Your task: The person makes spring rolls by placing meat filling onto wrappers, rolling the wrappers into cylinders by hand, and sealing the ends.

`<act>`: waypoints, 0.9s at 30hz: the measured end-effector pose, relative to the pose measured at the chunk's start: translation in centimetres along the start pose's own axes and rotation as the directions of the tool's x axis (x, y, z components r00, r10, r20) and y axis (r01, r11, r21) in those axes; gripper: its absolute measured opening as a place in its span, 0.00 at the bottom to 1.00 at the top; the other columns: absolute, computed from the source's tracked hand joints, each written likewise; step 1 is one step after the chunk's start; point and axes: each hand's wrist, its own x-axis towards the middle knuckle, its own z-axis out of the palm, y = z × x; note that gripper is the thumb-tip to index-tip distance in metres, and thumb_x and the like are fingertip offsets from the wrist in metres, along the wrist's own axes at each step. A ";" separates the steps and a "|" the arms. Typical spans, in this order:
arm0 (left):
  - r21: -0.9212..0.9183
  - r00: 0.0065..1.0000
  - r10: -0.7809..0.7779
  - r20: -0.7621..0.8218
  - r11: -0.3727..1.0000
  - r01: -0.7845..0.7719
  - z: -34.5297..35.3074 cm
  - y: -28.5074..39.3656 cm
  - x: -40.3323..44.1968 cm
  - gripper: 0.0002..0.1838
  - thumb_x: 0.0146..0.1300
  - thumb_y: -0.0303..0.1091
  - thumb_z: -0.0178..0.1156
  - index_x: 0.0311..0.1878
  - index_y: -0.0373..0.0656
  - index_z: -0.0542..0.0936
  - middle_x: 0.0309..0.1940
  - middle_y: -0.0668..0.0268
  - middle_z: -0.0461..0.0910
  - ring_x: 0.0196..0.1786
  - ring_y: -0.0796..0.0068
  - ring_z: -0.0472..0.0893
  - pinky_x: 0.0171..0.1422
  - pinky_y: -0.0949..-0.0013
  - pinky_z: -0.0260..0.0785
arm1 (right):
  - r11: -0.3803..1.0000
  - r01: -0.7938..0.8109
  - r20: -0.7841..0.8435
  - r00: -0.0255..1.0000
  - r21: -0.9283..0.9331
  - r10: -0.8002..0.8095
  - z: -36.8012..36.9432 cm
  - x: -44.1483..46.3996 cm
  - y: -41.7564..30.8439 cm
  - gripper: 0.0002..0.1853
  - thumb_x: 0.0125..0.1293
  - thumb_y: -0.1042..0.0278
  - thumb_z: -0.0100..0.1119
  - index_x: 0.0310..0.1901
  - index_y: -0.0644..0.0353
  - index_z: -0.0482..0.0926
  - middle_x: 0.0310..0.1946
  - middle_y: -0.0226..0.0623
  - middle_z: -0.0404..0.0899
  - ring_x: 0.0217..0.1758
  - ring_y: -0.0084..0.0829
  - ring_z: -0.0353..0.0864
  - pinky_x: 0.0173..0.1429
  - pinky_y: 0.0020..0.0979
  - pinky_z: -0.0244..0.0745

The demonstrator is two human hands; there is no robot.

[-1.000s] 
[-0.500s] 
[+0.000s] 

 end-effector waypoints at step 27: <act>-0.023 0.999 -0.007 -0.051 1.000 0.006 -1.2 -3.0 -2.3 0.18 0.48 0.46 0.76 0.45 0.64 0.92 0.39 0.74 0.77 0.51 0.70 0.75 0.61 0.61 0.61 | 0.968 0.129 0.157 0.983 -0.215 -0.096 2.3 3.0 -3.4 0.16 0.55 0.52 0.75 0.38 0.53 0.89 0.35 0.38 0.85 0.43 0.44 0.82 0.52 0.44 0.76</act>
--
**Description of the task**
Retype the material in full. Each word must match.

**Response box**
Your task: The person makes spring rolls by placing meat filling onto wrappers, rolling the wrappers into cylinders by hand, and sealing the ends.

`<act>`: waypoints, 0.9s at 30hz: the measured end-effector pose, relative to the pose measured at the chunk's start: translation in centimetres along the start pose's own axes and rotation as the directions of the tool's x axis (x, y, z components r00, r10, r20) and y axis (r01, r11, r21) in those axes; gripper: its absolute measured opening as a place in its span, 0.00 at the bottom to 1.00 at the top; the other columns: absolute, computed from the source's tracked hand joints, each written likewise; step 1 is one step after the chunk's start; point and axes: each hand's wrist, its own x-axis towards the middle knuckle, its own z-axis out of the palm, y = z × x; note that gripper is the thumb-tip to index-tip distance in metres, and thumb_x and the like are fingertip offsets from the wrist in metres, along the wrist's own axes at each step. A ";" separates the steps and a "|" the arms. Typical spans, in this order:
arm0 (left):
  - r21: -0.9212..0.9183
  - r00: 0.0065..1.0000
  - r10: -0.7809..0.7779
  - r20: -0.7621..0.8218
  - r11: -0.3727..1.0000
  - r01: -0.7845..0.7719
  - z: -34.5297..35.3074 cm
  - y: -28.5074..39.3656 cm
  - x: -40.3323..44.1968 cm
  - gripper: 0.0002..0.1838
  - thumb_x: 0.0146..0.1300
  - thumb_y: -0.0303..0.1091
  - thumb_z: -0.0178..0.1156
  - index_x: 0.0311..0.1878
  - index_y: -0.0373..0.0656
  - index_z: -0.0542..0.0936
  - middle_x: 0.0309..0.1940
  - middle_y: -0.0668..0.0268
  - middle_z: -0.0461..0.0910
  - ring_x: 0.0196..0.1786
  - ring_y: -0.0796..0.0068
  - ring_z: -0.0472..0.0893
  - pinky_x: 0.0171..0.1422
  - pinky_y: -0.0949..-0.0013
  - pinky_z: -0.0260..0.0785
arm1 (right):
  - r11: -0.3803..1.0000
  - r01: -0.7938..0.8109
  - r20: -0.7841..0.8435
  - r00: -0.0255..1.0000
  - r21: -0.9283..0.9331
  - r10: -0.8002..0.8095
  - z: -36.8012..36.9432 cm
  - x: -44.1483..46.3996 cm
  - y: -41.7564..30.8439 cm
  - gripper: 0.0002..0.1853
  - thumb_x: 0.0125..0.1293
  - thumb_y: -0.1042..0.0278
  - thumb_z: -0.0100..0.1119
  - index_x: 0.0310..0.1901
  - index_y: -0.0644..0.0353
  - index_z: -0.0482..0.0926
  - middle_x: 0.0310..0.1946
  - middle_y: -0.0226..0.0623
  - middle_z: -0.0404..0.0899
  - ring_x: 0.0217..0.1758
  - ring_y: -0.0084..0.0829
  - ring_z: -0.0353..0.0864
  - pinky_x: 0.0173..0.1429
  - pinky_y: 0.0020..0.0979
  - pinky_z: -0.0244..0.0745

The demonstrator is two human hands; there is no robot.

[-1.000s] 
[-0.500s] 
[+0.000s] 

 end-effector waypoints at step 27: <act>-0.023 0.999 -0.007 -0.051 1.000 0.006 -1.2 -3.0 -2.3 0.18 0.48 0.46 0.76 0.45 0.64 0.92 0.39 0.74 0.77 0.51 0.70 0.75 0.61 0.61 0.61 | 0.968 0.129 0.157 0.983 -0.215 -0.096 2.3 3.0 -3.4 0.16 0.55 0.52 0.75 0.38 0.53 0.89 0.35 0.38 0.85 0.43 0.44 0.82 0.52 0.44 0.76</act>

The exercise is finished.